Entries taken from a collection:
<<<<
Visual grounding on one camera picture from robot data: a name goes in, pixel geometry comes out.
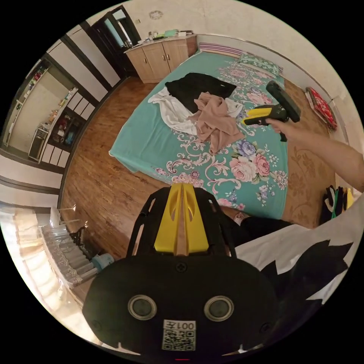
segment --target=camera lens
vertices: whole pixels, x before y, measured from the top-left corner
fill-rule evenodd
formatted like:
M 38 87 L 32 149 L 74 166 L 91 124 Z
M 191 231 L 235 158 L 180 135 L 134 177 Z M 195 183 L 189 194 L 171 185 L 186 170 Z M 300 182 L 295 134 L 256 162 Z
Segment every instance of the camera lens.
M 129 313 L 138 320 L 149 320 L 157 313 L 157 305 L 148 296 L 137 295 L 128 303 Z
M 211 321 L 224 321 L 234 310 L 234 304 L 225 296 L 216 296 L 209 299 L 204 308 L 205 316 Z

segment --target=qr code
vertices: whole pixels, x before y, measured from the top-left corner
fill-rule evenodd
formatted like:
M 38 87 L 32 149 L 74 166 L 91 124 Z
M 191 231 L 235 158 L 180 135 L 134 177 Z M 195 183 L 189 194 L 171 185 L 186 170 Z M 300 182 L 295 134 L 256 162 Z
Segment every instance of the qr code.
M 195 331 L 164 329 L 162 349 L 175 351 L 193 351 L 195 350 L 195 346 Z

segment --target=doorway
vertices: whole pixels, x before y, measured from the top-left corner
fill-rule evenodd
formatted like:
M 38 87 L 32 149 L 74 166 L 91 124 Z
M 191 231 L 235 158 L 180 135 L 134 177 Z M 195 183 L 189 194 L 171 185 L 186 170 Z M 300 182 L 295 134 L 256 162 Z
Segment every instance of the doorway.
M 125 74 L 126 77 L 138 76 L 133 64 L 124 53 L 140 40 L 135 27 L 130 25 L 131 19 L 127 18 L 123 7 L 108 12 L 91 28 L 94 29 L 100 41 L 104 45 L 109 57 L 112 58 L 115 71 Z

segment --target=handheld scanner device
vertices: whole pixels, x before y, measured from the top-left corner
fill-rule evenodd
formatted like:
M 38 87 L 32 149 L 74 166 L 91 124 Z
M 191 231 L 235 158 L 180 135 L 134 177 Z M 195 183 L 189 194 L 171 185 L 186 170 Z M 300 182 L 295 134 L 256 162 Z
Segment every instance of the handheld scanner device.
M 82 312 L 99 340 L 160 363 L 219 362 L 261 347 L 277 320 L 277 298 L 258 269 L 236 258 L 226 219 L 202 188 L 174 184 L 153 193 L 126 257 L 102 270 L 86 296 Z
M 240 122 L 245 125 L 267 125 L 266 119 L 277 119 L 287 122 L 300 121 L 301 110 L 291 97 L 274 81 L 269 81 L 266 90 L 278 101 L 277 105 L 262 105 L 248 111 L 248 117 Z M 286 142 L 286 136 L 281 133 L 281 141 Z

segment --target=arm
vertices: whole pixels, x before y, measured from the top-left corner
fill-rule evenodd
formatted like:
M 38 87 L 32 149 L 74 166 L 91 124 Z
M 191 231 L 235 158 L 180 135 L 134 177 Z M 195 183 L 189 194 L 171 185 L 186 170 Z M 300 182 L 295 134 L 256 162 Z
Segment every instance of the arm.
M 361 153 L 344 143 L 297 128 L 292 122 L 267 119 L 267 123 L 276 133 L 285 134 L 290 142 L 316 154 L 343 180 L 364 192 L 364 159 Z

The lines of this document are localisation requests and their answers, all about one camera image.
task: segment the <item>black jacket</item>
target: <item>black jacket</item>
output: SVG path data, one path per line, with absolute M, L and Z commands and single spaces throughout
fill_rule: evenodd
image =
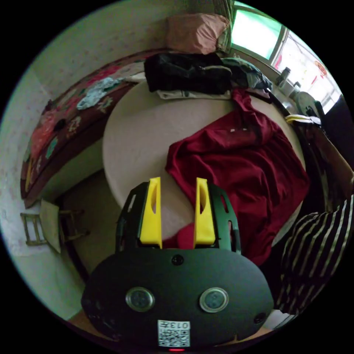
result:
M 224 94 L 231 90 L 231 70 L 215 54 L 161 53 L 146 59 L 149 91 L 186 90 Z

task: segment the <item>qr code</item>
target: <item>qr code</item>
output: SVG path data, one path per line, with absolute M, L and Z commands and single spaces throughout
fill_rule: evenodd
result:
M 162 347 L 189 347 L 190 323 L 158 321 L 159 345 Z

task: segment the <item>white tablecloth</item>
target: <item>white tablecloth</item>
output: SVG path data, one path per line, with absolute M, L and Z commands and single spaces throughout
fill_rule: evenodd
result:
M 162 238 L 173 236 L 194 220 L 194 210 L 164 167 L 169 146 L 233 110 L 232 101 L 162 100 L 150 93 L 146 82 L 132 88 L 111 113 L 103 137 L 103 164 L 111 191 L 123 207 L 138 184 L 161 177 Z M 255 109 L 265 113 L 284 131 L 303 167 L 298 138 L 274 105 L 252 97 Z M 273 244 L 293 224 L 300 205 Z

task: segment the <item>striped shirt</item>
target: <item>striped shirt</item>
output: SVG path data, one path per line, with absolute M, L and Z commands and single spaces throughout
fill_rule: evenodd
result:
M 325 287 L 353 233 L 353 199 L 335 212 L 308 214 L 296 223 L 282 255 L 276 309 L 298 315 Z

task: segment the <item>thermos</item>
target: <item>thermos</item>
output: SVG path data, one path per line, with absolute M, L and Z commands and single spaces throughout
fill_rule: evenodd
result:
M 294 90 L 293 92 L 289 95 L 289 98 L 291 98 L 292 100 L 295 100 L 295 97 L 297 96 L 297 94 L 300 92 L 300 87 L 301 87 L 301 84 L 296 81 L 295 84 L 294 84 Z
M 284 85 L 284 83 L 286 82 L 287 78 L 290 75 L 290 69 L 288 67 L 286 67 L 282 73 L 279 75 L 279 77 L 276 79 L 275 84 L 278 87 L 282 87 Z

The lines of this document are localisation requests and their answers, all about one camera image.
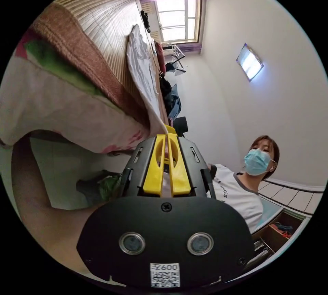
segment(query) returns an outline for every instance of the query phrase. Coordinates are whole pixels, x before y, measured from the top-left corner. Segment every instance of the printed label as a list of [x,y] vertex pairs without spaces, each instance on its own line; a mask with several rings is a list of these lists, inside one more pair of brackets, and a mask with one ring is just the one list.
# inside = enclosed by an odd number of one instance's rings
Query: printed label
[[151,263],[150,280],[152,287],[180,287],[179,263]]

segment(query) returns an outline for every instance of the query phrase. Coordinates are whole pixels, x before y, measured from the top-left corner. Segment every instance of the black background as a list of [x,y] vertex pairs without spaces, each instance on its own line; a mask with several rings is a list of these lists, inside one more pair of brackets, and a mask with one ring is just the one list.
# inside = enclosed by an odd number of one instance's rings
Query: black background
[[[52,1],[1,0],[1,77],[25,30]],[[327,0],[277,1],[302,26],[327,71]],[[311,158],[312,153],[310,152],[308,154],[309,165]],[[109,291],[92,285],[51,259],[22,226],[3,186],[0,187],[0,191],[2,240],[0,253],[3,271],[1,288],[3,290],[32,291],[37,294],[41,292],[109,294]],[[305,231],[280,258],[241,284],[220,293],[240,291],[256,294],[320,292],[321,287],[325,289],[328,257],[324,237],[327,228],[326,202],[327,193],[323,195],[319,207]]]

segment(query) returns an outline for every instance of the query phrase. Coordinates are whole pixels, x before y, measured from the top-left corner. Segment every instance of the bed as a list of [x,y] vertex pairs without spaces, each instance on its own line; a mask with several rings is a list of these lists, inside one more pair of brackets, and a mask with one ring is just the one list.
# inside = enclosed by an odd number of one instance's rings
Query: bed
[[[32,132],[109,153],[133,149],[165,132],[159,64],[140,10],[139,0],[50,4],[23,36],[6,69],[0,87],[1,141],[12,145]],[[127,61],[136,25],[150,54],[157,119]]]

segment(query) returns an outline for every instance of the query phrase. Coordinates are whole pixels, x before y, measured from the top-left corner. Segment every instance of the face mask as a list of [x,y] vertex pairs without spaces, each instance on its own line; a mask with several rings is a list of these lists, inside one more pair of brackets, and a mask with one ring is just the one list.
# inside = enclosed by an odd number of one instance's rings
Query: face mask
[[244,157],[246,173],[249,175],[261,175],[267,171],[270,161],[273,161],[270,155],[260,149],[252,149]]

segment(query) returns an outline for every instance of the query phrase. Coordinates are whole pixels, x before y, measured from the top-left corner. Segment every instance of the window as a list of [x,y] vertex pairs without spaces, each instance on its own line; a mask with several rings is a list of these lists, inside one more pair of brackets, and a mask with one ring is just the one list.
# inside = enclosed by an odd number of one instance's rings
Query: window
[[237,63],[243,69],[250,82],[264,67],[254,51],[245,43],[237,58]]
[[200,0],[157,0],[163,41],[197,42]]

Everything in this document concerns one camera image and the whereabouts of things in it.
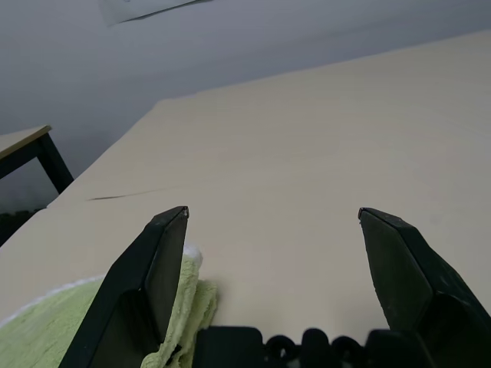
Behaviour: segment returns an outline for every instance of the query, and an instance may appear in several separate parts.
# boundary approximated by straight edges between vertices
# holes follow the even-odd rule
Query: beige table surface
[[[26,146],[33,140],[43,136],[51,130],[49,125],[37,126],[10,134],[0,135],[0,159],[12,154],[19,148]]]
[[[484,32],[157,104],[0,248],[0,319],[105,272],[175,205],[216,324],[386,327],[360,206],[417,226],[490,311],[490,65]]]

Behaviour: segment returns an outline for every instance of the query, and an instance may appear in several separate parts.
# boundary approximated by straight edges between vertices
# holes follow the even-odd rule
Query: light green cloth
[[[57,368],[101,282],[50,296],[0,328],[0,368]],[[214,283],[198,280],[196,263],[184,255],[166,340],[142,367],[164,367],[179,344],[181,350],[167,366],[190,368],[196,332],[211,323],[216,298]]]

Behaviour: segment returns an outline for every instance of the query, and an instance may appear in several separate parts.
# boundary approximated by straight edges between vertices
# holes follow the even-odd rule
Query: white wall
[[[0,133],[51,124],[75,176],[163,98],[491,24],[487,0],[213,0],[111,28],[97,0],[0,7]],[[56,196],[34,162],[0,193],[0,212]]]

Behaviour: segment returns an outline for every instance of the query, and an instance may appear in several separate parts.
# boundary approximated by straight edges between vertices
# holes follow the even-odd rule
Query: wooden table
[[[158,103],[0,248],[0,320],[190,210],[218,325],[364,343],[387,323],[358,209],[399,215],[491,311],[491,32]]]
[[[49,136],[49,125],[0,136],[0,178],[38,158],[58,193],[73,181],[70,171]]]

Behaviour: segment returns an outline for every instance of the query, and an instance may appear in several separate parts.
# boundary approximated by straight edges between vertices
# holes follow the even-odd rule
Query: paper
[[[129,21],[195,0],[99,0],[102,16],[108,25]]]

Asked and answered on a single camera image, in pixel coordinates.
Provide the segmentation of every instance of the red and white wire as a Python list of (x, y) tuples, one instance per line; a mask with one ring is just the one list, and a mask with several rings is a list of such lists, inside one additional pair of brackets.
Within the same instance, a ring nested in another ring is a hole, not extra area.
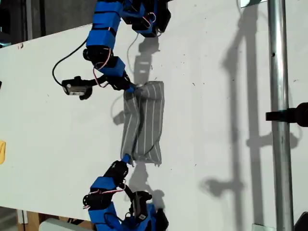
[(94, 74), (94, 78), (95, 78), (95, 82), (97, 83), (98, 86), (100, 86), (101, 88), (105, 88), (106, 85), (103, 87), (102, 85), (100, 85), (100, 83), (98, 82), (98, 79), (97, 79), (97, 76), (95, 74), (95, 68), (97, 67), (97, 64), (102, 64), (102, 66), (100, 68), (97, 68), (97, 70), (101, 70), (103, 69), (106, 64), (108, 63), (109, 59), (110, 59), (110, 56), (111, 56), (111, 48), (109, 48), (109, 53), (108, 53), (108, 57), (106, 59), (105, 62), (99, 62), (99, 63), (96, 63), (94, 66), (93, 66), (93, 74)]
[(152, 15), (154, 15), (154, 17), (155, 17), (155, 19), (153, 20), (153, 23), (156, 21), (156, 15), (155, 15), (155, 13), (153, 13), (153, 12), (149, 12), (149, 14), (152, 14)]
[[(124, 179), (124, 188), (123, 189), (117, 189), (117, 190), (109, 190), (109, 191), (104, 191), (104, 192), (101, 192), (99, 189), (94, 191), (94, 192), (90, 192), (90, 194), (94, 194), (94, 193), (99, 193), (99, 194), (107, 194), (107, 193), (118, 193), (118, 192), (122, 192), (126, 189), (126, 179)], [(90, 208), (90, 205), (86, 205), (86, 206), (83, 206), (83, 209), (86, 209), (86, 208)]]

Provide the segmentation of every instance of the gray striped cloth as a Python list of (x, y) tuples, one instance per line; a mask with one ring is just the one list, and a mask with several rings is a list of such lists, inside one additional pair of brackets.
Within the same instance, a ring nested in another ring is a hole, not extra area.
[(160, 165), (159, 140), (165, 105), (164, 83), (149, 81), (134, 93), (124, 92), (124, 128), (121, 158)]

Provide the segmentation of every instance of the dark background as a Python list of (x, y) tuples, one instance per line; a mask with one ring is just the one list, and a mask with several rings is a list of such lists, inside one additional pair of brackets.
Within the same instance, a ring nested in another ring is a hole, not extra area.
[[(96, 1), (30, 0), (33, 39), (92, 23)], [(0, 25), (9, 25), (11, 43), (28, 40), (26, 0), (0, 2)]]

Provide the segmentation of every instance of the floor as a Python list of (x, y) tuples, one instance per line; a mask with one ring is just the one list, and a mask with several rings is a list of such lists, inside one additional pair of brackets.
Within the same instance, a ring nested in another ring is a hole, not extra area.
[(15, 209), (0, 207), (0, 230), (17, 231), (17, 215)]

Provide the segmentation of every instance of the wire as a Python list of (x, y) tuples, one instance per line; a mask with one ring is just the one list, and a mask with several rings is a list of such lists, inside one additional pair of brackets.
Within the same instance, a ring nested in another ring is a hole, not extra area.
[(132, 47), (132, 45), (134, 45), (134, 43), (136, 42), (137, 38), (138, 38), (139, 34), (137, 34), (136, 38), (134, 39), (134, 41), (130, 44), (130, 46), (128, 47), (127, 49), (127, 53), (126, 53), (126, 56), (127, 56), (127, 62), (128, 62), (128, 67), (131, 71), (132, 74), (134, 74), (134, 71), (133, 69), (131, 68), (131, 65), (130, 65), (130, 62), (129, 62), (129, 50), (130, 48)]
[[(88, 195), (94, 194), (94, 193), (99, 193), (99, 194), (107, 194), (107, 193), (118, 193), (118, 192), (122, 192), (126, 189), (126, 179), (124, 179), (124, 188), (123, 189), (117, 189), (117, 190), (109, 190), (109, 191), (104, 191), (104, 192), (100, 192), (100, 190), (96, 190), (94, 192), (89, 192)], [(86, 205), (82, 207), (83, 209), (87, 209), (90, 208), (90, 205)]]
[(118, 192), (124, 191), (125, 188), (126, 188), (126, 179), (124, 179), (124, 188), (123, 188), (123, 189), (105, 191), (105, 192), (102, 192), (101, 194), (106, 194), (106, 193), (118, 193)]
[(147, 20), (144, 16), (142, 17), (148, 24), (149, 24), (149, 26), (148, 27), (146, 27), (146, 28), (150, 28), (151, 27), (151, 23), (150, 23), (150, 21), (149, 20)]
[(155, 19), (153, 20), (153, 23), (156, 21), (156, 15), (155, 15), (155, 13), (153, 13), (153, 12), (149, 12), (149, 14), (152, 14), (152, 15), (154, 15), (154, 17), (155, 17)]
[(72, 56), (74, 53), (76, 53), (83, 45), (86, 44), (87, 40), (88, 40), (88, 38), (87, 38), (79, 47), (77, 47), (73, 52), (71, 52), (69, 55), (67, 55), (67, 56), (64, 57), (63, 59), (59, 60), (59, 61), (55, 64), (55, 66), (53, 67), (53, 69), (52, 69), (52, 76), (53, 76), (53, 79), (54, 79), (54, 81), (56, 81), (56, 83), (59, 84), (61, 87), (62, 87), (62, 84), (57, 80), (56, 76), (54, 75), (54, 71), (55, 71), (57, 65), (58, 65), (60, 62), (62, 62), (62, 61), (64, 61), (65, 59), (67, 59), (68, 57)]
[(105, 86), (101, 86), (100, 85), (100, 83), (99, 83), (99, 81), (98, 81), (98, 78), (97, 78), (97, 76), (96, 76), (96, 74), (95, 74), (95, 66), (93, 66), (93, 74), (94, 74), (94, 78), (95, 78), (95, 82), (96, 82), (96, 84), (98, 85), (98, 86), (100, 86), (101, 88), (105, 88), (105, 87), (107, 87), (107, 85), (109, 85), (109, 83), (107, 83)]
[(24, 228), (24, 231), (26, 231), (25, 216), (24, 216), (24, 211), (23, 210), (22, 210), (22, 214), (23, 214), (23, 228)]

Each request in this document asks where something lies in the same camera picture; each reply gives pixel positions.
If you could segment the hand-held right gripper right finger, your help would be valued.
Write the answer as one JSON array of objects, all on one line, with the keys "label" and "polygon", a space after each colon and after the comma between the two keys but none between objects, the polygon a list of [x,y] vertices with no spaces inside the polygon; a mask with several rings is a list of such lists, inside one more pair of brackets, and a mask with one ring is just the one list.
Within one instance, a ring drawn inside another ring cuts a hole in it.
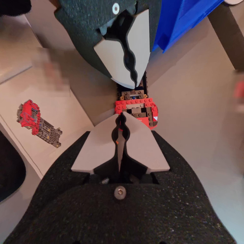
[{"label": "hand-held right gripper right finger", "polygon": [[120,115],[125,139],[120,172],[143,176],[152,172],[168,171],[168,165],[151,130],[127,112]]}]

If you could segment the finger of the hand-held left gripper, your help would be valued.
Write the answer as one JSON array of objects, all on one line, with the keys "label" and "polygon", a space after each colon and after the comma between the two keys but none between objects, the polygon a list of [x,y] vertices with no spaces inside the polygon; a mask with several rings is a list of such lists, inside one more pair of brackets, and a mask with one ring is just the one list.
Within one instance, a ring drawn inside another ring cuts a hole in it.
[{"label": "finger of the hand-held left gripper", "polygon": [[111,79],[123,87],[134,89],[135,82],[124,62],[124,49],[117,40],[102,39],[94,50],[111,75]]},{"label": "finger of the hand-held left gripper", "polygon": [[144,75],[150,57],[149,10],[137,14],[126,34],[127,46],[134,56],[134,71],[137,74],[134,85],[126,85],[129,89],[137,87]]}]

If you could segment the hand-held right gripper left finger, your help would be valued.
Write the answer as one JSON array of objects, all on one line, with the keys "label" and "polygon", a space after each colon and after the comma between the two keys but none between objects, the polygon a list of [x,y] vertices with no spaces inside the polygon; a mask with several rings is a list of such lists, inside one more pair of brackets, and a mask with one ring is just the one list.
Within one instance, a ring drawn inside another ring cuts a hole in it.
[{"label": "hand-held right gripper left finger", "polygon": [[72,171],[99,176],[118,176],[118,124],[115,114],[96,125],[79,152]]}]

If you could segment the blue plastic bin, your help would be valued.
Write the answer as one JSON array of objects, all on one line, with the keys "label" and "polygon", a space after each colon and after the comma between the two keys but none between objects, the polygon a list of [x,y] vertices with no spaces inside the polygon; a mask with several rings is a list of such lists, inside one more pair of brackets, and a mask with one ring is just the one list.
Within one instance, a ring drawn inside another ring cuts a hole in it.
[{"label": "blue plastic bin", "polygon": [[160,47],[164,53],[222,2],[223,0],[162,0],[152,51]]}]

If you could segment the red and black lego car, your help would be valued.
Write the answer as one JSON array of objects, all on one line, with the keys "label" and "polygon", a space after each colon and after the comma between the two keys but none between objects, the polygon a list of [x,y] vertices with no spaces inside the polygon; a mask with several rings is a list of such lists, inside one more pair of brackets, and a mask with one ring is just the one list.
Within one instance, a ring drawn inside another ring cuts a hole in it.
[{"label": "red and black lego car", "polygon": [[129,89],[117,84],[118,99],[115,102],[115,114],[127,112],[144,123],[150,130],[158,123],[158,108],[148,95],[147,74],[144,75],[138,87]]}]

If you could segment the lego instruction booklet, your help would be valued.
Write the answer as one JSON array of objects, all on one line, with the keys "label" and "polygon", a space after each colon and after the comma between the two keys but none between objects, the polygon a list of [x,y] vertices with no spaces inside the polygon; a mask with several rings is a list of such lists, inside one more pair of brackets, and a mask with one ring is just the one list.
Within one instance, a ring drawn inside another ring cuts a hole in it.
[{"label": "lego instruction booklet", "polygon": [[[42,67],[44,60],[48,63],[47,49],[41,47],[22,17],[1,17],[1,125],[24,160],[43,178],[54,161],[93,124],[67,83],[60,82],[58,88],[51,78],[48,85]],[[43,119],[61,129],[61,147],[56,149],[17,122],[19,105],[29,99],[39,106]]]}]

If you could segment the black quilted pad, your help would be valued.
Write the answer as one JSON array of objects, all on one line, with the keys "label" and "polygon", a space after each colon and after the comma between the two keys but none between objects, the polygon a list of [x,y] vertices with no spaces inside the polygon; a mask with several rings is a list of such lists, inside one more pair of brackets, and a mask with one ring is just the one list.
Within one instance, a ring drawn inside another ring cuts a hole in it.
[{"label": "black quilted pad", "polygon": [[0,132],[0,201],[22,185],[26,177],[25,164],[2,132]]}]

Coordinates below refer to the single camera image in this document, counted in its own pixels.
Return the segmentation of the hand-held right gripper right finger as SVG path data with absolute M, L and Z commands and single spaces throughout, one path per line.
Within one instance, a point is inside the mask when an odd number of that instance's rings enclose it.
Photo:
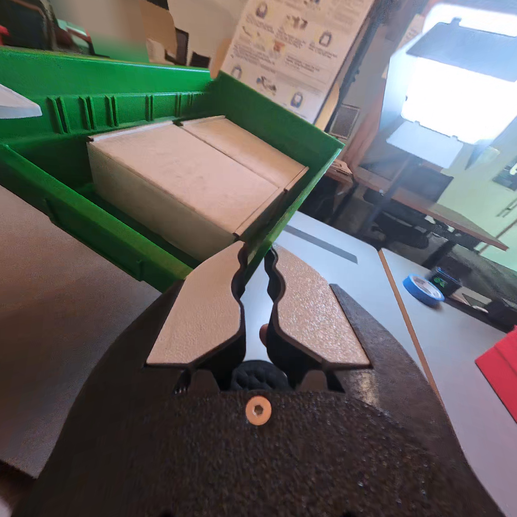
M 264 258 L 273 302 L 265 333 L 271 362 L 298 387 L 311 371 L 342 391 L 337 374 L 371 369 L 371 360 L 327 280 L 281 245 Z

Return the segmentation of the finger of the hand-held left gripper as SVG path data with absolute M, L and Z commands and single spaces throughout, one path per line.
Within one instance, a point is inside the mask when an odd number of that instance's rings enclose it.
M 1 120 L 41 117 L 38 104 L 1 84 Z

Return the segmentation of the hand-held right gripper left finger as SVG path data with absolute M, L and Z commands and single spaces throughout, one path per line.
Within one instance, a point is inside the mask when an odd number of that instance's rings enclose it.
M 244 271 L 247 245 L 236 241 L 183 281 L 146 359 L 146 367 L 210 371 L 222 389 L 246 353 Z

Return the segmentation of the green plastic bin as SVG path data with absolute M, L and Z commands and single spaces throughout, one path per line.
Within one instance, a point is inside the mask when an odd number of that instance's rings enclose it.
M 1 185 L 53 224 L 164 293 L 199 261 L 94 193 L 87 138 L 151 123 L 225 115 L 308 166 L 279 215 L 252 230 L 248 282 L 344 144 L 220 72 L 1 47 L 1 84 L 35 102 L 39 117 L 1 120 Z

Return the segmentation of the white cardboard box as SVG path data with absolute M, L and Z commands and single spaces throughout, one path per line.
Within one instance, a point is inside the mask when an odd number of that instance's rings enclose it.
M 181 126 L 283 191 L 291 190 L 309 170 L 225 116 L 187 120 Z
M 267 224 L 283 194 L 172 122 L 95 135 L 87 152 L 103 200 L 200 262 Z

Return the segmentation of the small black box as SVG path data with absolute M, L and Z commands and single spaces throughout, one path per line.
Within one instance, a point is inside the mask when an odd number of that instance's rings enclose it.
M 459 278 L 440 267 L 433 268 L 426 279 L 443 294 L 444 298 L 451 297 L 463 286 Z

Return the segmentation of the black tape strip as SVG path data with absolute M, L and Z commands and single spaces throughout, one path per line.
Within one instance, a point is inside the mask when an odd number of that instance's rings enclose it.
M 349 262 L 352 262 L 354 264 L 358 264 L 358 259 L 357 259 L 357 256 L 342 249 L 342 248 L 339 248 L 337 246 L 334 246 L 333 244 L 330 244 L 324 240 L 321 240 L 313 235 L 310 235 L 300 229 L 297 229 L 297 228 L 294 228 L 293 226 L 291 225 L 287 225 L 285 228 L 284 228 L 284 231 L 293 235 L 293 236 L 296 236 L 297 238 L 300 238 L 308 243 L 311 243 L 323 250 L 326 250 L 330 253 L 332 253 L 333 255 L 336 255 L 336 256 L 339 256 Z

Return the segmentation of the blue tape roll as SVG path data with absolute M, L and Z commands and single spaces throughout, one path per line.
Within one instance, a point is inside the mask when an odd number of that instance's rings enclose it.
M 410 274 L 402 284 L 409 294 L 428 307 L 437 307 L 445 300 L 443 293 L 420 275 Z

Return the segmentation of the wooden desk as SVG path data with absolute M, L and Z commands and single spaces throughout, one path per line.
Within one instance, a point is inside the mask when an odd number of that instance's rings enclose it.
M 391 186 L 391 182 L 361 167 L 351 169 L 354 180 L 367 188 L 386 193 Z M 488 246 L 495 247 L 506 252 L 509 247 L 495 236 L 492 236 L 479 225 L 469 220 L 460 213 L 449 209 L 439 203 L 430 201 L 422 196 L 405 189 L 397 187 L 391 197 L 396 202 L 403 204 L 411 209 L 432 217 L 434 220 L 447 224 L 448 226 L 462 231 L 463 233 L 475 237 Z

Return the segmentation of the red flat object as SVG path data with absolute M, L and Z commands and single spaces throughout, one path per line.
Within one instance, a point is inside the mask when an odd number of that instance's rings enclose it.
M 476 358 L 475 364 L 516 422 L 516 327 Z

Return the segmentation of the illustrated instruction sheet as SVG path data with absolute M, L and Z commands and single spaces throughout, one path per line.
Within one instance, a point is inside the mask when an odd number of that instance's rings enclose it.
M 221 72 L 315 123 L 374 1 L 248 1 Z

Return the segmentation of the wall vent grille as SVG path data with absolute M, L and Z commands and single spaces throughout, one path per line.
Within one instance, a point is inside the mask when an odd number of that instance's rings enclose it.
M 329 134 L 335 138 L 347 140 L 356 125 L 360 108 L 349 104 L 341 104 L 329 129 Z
>>>>
What to produce
What you give back must be exactly the lines from the opening line of the entries through the line holding "segment --target=qr code", with no pictures.

Your response
Visual grounding on one camera picture from robot data: a name goes in, pixel geometry comes out.
segment --target=camera lens
vertices: whole pixels, x before y, measured from the top-left corner
fill-rule evenodd
formatted like:
M 38 87 L 32 149 L 74 166 L 91 124 Z
M 191 231 L 235 158 L 180 135 L 134 177 Z M 195 183 L 189 194 L 171 185 L 186 170 Z M 300 182 L 295 134 L 256 162 Z
Segment every instance of the camera lens.
M 129 313 L 138 320 L 149 320 L 157 313 L 157 305 L 148 296 L 137 295 L 128 303 Z
M 211 321 L 224 321 L 234 310 L 234 304 L 225 296 L 216 296 L 209 299 L 204 308 L 205 316 Z

segment --target=qr code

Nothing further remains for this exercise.